King Philippe ought to take it upon himself to apologise on behalf of Belgium for the atrocities committed in the name of his ancestor Leopold II in what was then the Belgian Congo, according to Joachim Coens, president of CD&V.
The ongoing debate about Belgium’s position in relation to its colonial past has been sparked by recent events, including demonstrations across the country last weekend against institutional racism, particular in the police, as well as a movement to have statues of Leopold II removed from public places.
According to Coens, who presides the Flemish Christian democrat party CD&V, part of the caretaker government, “It has to be recognised that this is a problem on some levels. And I think the king is the most appropriate person.”

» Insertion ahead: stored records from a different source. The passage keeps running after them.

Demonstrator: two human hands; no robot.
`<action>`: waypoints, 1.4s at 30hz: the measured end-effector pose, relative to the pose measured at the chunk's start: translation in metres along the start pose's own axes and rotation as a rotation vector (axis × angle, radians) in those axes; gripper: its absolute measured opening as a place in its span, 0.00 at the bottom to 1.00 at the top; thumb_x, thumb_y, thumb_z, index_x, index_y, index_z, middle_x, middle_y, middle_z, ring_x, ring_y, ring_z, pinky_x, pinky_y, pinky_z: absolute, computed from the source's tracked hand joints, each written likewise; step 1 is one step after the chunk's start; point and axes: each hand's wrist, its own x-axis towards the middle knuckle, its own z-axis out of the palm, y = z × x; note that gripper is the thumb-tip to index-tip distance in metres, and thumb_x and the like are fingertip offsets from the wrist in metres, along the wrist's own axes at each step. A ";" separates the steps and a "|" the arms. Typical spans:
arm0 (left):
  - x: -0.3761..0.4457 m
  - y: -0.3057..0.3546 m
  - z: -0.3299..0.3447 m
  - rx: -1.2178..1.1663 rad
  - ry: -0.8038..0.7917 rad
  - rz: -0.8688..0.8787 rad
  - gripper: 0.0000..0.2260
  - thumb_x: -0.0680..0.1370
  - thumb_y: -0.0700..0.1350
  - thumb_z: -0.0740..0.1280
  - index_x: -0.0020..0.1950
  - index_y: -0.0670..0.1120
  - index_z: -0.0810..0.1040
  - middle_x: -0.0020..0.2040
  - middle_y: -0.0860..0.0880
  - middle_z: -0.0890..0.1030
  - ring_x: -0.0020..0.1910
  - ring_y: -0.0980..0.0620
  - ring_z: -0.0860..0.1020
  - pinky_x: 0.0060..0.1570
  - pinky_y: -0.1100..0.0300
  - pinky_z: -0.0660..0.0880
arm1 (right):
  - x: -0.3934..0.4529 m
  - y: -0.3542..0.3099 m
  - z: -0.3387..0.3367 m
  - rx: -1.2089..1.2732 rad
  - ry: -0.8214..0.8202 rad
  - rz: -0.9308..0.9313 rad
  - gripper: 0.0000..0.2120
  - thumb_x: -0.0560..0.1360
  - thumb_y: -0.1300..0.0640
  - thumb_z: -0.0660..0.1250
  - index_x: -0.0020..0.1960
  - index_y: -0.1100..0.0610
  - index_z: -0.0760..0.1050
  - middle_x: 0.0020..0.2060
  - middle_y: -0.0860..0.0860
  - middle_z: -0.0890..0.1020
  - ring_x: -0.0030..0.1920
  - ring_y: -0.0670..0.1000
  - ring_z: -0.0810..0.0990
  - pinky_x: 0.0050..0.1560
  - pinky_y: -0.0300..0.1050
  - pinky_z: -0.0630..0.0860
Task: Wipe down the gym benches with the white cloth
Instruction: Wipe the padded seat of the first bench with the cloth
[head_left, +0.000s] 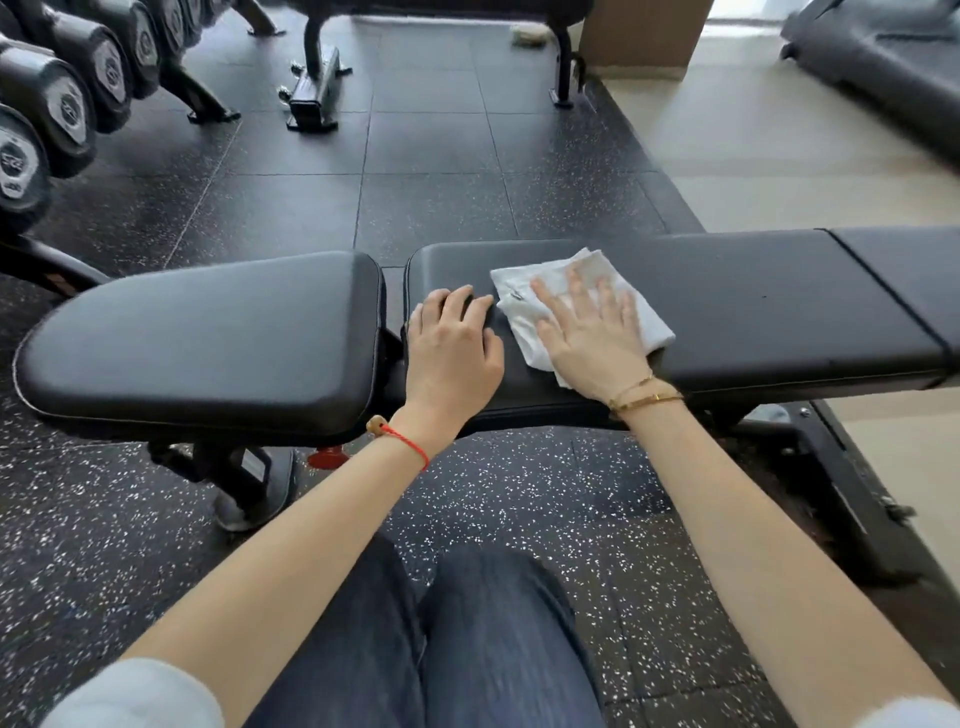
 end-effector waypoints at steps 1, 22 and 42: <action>0.000 0.000 0.000 -0.006 0.007 0.003 0.19 0.79 0.46 0.59 0.69 0.46 0.74 0.70 0.47 0.73 0.70 0.45 0.66 0.72 0.47 0.61 | -0.014 -0.001 0.003 -0.020 0.028 -0.020 0.24 0.83 0.42 0.44 0.78 0.37 0.45 0.80 0.51 0.46 0.79 0.58 0.41 0.76 0.59 0.36; 0.000 -0.001 0.003 -0.002 0.012 -0.006 0.19 0.76 0.46 0.59 0.66 0.46 0.75 0.68 0.47 0.74 0.69 0.42 0.67 0.70 0.47 0.61 | -0.042 0.042 -0.008 0.042 -0.051 -0.191 0.24 0.83 0.44 0.45 0.78 0.35 0.44 0.79 0.47 0.43 0.79 0.53 0.39 0.77 0.55 0.36; 0.010 0.049 0.010 0.090 0.084 -0.267 0.13 0.79 0.45 0.61 0.60 0.42 0.77 0.63 0.44 0.78 0.66 0.44 0.72 0.69 0.49 0.63 | 0.010 0.149 -0.019 0.057 -0.088 -0.360 0.24 0.83 0.44 0.45 0.78 0.36 0.45 0.80 0.50 0.45 0.79 0.56 0.41 0.76 0.56 0.37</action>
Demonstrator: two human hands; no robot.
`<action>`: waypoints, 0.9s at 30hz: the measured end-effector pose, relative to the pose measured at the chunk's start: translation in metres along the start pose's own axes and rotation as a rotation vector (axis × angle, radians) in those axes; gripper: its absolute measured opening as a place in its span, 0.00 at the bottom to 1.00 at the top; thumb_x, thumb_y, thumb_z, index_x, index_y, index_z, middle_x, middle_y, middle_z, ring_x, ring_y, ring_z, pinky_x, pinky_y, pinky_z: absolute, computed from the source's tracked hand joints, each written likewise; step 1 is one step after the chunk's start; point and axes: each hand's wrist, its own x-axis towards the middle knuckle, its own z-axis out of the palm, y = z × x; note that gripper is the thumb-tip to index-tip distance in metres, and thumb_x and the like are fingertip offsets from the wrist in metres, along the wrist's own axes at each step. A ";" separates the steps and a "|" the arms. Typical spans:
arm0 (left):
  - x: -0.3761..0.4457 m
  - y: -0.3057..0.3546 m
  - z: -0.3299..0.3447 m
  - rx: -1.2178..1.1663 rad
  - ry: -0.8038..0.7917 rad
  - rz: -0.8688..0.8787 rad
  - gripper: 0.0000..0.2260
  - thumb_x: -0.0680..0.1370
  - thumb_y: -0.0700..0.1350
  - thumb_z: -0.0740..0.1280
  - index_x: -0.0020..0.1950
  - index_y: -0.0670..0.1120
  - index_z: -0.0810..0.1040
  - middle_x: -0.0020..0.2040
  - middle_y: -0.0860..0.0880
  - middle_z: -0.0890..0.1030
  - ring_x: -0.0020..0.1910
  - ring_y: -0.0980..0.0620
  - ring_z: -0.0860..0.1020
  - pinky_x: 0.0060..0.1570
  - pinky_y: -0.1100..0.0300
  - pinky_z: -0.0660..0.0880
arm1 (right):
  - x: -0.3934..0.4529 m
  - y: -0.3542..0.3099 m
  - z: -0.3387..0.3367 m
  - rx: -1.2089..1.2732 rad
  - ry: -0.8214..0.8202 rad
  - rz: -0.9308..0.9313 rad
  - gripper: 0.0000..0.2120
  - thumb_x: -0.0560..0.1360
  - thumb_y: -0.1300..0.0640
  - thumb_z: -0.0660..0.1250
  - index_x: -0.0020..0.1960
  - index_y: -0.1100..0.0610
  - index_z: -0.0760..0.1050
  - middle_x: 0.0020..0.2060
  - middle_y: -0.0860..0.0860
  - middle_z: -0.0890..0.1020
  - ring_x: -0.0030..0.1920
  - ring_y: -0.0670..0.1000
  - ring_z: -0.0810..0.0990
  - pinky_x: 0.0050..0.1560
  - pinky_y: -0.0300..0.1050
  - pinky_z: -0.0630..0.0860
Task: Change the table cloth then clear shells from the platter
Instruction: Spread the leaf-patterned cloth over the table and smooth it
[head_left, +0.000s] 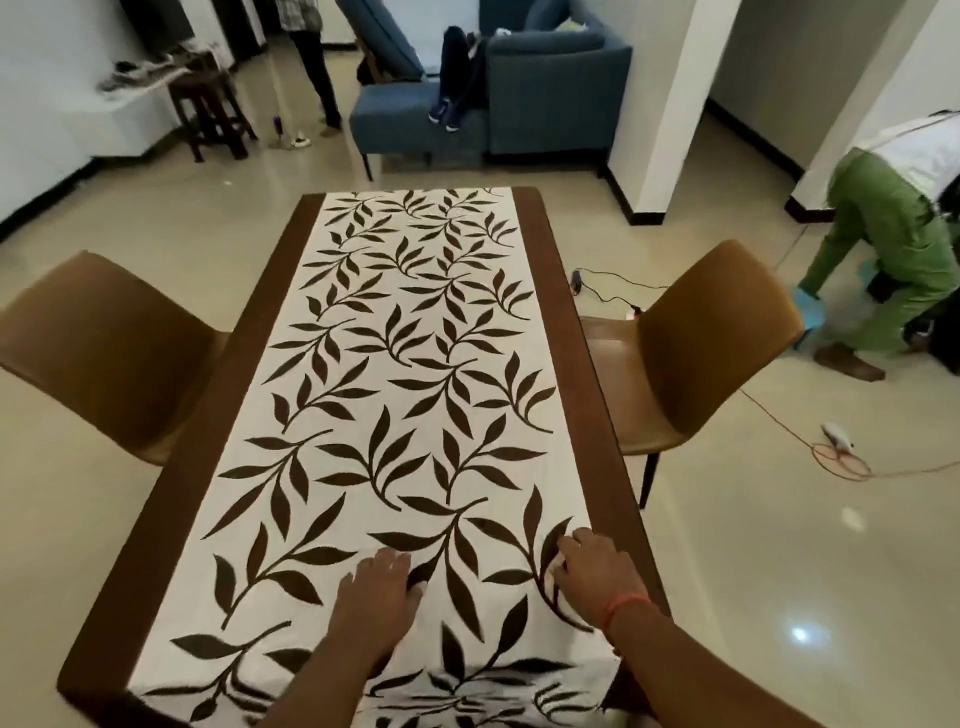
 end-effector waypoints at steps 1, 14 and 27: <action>0.002 0.008 0.002 -0.008 0.009 -0.032 0.25 0.79 0.62 0.55 0.72 0.53 0.69 0.71 0.48 0.70 0.66 0.46 0.71 0.63 0.49 0.72 | 0.009 0.008 -0.003 0.001 0.009 -0.025 0.18 0.81 0.45 0.54 0.67 0.49 0.70 0.65 0.50 0.72 0.65 0.54 0.71 0.61 0.53 0.72; -0.046 0.202 0.025 -0.308 0.087 -0.477 0.23 0.78 0.55 0.61 0.71 0.48 0.71 0.74 0.44 0.68 0.70 0.42 0.68 0.67 0.46 0.70 | 0.081 0.100 -0.027 -0.239 -0.003 -0.693 0.17 0.80 0.50 0.55 0.67 0.50 0.71 0.68 0.52 0.71 0.67 0.55 0.69 0.65 0.55 0.70; -0.126 0.330 0.075 -0.455 0.004 -0.798 0.27 0.82 0.54 0.57 0.80 0.53 0.53 0.82 0.49 0.48 0.79 0.43 0.49 0.75 0.40 0.51 | 0.048 0.096 -0.008 -0.477 -0.101 -1.181 0.17 0.77 0.51 0.58 0.64 0.51 0.71 0.67 0.53 0.72 0.67 0.57 0.69 0.64 0.54 0.72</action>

But while the statement should come from the king, Coens said, it also needs to be backed by the government, of which his party is a member.
“Ultimately, it is the politicians who bear responsibility for the statements of the king,” he told the VRT’s programme De Afspraak.
The anniversary of the independence of Congo, on June 30, would be a good time, he said.
The question of Belgium’s colonial past, never far from the surface, has come to light again in recent days on the back of the anti-racist Black Lives Matter demonstrations last weekend.
Spurred on by that current of opinion, moves have been undertaken to demand the removal of statues of Leopold II from public places, as well as other memorials to the country’s colonial past.
Among the moves made in the last few days, the universities of Mons and Leuven have bowed to internal pressure to remove busts of Leopold from their premises. And both the Flemish and the French Community education ministers have said colonialism and its effects will now form an obligatory part of the curriculum for older students in secondary schools.